The Second District Court ruled the Federal Communications Commission's current policy regarding profanity is unconstitutionally vague.
"By prohibiting all 'patently offensive' references to sex, sexual
organs and excretion without giving adequate guidance as to what 'patently offensive' means, the FCC effectively chills speech, because
broadcasters have no way of knowing what the FCC will find offensive,"ruled the New York-based court.
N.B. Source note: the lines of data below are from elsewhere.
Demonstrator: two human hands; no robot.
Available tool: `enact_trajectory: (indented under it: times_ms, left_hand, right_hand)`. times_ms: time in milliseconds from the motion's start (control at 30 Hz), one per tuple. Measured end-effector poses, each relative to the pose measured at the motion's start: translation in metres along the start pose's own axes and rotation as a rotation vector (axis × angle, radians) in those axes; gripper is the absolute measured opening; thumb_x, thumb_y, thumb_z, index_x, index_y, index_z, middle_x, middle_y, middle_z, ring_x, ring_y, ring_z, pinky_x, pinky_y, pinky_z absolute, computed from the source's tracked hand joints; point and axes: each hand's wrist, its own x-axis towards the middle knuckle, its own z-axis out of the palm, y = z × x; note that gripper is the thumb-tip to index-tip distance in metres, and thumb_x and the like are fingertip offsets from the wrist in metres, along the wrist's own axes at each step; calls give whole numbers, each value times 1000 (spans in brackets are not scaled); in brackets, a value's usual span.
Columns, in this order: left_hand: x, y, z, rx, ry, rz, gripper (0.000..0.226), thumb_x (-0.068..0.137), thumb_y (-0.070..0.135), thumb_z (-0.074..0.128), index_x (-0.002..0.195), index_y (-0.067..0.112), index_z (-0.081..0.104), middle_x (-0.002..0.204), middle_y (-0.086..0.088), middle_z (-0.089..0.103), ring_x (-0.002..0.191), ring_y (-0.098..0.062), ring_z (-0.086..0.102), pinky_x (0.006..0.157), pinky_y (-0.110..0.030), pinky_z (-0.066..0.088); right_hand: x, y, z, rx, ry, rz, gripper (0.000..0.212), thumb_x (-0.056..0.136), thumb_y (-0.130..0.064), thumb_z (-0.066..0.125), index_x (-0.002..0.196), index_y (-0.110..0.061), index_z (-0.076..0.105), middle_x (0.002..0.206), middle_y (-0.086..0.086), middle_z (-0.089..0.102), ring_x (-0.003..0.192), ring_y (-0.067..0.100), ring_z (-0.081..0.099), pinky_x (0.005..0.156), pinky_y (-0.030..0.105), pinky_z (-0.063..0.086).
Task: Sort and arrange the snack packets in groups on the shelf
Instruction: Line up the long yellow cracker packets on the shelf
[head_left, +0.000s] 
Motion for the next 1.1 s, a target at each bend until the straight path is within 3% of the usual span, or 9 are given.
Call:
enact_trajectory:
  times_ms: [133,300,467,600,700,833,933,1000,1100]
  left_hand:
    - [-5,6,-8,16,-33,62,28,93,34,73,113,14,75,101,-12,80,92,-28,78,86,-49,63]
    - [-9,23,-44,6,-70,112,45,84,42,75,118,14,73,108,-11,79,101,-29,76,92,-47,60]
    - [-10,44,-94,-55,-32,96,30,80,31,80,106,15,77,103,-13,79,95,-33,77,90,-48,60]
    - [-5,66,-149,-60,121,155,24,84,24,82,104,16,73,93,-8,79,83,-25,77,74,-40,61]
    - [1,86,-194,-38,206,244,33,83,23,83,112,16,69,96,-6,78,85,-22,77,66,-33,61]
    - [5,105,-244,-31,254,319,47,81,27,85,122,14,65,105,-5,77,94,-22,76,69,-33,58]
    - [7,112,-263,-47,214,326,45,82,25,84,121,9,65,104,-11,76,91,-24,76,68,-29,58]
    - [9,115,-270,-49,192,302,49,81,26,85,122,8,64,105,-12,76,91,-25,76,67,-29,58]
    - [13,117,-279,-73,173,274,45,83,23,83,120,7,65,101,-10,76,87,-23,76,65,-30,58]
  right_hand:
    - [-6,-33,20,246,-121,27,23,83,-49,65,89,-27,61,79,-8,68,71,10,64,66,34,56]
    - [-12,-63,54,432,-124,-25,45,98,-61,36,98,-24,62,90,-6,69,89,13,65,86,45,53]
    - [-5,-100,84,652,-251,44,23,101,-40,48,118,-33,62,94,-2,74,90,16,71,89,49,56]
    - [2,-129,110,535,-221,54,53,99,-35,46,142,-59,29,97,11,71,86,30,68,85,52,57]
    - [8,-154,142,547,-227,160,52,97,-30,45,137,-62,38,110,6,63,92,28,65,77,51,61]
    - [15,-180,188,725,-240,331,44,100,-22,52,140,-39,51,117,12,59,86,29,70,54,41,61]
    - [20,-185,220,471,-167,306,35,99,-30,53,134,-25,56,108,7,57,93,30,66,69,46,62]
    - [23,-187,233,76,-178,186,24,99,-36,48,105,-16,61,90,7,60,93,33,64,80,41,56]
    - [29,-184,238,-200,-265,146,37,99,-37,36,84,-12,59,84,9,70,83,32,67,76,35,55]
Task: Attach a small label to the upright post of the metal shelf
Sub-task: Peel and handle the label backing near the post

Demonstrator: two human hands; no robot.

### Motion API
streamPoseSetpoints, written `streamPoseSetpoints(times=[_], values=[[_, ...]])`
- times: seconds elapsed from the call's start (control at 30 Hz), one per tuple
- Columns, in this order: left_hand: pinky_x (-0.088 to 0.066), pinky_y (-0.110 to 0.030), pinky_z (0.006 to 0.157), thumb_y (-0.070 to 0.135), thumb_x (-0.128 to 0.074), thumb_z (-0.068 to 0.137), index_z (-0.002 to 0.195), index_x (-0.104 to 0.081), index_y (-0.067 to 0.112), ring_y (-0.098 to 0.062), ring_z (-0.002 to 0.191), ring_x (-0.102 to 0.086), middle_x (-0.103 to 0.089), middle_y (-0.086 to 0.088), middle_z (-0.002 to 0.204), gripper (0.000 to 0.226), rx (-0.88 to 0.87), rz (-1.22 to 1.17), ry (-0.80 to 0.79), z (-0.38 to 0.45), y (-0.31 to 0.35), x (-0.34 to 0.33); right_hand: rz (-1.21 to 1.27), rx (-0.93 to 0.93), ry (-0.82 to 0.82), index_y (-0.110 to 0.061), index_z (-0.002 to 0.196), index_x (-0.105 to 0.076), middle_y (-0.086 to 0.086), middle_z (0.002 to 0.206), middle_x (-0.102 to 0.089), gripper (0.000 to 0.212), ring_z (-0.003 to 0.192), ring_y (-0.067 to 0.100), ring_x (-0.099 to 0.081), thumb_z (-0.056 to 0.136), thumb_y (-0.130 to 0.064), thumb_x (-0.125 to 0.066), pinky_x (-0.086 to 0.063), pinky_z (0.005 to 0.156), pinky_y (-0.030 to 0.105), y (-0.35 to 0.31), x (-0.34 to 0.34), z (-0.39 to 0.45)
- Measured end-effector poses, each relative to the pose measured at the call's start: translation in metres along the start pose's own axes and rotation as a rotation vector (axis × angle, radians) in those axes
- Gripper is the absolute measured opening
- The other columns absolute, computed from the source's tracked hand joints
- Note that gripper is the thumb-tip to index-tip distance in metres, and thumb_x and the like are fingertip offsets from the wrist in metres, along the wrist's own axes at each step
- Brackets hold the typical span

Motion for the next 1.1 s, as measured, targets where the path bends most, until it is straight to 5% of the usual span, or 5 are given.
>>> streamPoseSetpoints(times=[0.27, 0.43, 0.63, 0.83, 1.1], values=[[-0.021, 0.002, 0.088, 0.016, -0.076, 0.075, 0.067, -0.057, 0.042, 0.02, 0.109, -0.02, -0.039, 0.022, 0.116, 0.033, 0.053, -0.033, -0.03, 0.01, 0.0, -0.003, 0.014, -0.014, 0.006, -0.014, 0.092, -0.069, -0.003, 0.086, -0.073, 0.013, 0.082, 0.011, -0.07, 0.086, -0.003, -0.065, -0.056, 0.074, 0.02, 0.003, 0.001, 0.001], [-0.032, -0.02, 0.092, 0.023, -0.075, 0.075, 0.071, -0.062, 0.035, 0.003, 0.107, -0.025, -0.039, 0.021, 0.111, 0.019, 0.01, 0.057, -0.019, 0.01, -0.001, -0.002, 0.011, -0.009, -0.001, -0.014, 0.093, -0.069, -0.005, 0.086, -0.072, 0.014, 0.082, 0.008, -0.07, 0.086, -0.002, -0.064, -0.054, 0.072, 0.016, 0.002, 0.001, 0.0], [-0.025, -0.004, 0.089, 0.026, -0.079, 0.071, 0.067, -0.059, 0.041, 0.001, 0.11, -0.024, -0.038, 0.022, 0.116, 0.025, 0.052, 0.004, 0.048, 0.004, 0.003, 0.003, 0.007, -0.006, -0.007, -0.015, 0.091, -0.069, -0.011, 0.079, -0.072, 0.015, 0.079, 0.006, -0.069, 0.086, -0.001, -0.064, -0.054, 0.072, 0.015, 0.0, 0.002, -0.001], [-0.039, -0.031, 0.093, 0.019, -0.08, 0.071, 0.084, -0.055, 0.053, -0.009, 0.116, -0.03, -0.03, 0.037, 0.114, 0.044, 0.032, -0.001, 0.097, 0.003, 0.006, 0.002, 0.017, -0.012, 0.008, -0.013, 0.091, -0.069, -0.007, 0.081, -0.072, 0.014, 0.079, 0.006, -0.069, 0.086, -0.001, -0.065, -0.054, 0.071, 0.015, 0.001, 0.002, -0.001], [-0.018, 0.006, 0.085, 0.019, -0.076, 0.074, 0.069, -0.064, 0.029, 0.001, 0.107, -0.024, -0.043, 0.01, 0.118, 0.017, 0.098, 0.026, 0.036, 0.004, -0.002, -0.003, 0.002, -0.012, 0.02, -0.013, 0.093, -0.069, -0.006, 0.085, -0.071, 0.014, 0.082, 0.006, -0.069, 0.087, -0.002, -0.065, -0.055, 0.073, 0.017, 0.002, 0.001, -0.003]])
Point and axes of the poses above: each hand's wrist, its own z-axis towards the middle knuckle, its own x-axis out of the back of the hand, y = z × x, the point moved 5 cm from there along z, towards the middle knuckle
That was music -- expletive-free music -- to the ears of Sandra Wasson, the longtime general manager of U.C. Berkeley's KALX radio. While an FCC fine might get a shock-jock fired and displease a corporate executive, the amount of money in question would kill a college radio station. The $5,000 or $10,000 fines student DJs were warned about even a decade ago have now swollen to $325,000 and even $3 million infractions.
Not having to worry about that would be a relief for Wasson -- but don't expect to hear George Carlin on KALX anytime soon. "At this point, I'm very cautiously optimistic," she says. "But I don't think we're going to change our policies until the Supreme Court [rules] or refuses to hear it."
And, even then, don't expect to hear news broadcasters, DJs, and musicians cursing up a storm on-air. Tuesday's ruling simply stated that the FCC's policy was too vague -- which is a big deal when hundreds of thousands or even millions are on the line. Now, Wasson notes, they'll just do a better job of defining what's obscene and what isn't.
Finally, while KALX has never been hit with an FCC fine during Wasson's 20 years on the job, U.C. Santa Barbara's KCSB was dinged back in 1987 for playing a song called "Makin' Bacon" by the Pork Dukes.